* **INSTRUCTIONS FOR THE TASK**: Repeat the lines of the data exactly, from the first one through the one that contains "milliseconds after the".

*** Begin section ***

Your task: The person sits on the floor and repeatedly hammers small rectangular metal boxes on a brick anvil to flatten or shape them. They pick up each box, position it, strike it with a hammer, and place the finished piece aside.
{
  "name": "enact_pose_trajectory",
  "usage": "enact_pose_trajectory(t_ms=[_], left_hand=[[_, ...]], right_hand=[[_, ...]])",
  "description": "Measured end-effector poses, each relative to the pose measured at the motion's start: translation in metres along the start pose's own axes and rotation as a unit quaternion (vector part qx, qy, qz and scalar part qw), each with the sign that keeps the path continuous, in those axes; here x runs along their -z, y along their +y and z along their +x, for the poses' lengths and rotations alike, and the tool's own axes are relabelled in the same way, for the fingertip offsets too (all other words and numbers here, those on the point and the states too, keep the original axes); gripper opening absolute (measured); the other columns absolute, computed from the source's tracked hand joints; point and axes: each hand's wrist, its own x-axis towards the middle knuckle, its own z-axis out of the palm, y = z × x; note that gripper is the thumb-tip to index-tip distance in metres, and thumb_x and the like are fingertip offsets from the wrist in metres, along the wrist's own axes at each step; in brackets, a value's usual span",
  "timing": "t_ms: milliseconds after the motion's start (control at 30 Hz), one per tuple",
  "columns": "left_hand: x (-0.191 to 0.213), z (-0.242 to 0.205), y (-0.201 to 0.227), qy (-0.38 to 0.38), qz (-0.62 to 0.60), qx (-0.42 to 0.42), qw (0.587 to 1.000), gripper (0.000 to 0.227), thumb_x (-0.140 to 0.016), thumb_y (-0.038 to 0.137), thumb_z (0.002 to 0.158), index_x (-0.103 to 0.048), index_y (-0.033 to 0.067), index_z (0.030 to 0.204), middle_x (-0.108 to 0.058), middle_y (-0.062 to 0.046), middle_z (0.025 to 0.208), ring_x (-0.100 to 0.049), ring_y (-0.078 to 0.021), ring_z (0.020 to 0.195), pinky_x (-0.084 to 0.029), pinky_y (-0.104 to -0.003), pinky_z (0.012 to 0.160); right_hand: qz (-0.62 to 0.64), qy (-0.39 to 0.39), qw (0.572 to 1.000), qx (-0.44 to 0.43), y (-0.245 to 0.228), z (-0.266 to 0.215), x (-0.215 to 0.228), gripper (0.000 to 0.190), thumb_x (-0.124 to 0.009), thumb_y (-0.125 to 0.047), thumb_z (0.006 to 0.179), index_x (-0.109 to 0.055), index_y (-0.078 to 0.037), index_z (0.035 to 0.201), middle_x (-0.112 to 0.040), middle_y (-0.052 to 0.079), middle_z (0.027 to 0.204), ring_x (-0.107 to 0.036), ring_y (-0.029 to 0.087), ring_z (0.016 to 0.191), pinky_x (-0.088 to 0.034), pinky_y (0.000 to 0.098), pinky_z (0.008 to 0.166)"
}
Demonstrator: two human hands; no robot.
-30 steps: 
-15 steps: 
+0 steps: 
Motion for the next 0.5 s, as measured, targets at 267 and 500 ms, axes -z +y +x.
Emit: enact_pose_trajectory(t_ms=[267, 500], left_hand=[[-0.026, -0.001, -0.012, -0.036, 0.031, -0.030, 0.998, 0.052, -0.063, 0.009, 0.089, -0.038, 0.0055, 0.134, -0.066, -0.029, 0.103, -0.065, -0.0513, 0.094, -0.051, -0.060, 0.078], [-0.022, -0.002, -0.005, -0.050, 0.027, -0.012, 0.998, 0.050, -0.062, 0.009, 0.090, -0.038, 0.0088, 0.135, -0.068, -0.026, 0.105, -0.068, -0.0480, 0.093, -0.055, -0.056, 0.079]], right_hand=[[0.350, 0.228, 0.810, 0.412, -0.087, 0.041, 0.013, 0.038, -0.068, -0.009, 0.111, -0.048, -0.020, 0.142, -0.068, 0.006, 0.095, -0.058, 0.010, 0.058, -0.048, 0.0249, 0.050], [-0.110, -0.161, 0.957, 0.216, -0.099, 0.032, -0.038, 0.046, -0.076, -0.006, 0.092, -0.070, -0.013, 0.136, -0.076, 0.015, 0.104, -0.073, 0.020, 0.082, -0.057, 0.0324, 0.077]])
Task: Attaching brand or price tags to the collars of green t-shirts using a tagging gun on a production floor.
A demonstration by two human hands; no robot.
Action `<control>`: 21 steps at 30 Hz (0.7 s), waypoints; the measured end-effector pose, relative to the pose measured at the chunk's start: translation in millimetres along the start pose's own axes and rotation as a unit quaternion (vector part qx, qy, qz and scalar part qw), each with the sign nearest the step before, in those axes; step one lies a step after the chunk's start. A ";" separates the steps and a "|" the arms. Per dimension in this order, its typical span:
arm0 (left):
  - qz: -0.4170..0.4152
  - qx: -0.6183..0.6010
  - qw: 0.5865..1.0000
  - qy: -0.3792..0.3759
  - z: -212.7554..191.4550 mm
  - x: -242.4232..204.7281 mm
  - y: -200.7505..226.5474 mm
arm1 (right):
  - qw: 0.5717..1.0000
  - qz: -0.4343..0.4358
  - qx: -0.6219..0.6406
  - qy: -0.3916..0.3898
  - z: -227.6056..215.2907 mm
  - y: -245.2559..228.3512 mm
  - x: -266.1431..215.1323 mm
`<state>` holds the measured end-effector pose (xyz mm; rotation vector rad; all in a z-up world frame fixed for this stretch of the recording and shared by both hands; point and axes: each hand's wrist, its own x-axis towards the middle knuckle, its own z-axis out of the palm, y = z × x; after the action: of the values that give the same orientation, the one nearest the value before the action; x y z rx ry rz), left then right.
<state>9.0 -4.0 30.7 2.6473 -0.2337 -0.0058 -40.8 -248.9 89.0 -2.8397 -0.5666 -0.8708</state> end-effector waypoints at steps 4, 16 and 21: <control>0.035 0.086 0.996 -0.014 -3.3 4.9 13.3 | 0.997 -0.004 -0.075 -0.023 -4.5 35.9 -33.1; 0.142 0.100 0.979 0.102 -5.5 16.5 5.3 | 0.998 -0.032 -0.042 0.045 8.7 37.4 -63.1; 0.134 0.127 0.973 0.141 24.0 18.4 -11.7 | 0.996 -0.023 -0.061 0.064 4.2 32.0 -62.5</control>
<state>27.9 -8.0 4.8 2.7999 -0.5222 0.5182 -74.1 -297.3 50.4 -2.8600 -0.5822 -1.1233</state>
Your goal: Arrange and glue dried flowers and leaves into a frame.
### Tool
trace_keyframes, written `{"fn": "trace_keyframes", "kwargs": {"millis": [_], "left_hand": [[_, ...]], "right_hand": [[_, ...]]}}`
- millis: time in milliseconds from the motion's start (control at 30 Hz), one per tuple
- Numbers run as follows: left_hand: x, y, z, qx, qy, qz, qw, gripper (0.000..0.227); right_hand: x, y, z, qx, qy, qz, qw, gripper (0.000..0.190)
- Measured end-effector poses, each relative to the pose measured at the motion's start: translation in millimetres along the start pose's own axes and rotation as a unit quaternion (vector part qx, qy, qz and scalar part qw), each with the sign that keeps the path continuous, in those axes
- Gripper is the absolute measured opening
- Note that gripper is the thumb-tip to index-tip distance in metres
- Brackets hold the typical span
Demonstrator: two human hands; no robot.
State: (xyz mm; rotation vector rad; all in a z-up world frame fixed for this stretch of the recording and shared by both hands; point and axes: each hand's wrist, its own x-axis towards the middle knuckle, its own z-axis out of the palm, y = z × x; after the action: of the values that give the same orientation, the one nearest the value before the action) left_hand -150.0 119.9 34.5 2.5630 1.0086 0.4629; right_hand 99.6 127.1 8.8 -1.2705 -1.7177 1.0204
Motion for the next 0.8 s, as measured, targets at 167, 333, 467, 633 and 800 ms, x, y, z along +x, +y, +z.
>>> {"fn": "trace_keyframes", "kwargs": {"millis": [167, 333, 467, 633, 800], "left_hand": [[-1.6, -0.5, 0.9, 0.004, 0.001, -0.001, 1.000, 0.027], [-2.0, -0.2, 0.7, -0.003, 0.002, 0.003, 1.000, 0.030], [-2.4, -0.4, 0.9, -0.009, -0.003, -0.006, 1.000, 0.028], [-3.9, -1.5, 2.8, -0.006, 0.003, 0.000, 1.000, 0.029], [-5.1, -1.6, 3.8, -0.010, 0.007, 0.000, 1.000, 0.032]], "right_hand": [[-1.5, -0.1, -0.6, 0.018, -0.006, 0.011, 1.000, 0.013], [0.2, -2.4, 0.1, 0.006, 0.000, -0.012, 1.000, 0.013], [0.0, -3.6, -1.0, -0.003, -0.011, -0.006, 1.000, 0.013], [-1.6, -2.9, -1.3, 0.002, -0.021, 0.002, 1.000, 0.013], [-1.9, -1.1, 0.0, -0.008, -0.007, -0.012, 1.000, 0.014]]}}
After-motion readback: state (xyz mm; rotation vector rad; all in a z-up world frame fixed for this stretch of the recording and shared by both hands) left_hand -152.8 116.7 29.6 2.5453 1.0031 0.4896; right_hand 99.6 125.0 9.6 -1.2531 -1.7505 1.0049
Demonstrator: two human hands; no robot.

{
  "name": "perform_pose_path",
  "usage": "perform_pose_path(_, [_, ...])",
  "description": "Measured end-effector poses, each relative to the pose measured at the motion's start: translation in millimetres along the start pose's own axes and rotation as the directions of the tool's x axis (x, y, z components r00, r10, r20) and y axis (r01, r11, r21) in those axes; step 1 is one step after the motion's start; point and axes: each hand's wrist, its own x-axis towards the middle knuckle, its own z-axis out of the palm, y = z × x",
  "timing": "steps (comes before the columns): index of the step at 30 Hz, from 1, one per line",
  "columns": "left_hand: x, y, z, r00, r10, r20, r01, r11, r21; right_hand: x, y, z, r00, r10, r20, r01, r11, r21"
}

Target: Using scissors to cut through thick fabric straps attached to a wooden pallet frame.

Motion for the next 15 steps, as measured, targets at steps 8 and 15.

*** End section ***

* **WRITTEN SOLUTION**:
Your task: The person sits on the floor and repeatedly hammers small rectangular metal boxes on a brick anvil to flatten or shape them. They pick up each box, position it, strike it with a hammer, and place the finished piece aside.
{
  "name": "enact_pose_trajectory",
  "usage": "enact_pose_trajectory(t_ms=[_], left_hand=[[_, ...]], right_hand=[[_, ...]])",
  "description": "Measured end-effector poses, each relative to the pose measured at the motion's start: translation in metres along the start pose's own axes and rotation as a unit quaternion (vector part qx, qy, qz and scalar part qw), each with the sign that keeps the path continuous, in those axes; here x runs along their -z, y along their +y and z along their +x, for the poses' lengths and rotations alike, and the tool's own axes are relabelled in the same way, for the fingertip offsets too (all other words and numbers here, those on the point and the states too, keep the original axes); gripper opening absolute (measured); the other columns absolute, computed from the source's tracked hand joints; point and axes: each hand's wrist, its own x-axis towards the middle knuckle, its own z-axis out of the palm, y = z × x; note that gripper is the thumb-tip to index-tip distance in metres, and thumb_x and the like are fingertip offsets from the wrist in metres, along the wrist's own axes at each step; in brackets, a value's usual span",
  "timing": "t_ms: milliseconds after the motion's start (control at 30 Hz), one per tuple",

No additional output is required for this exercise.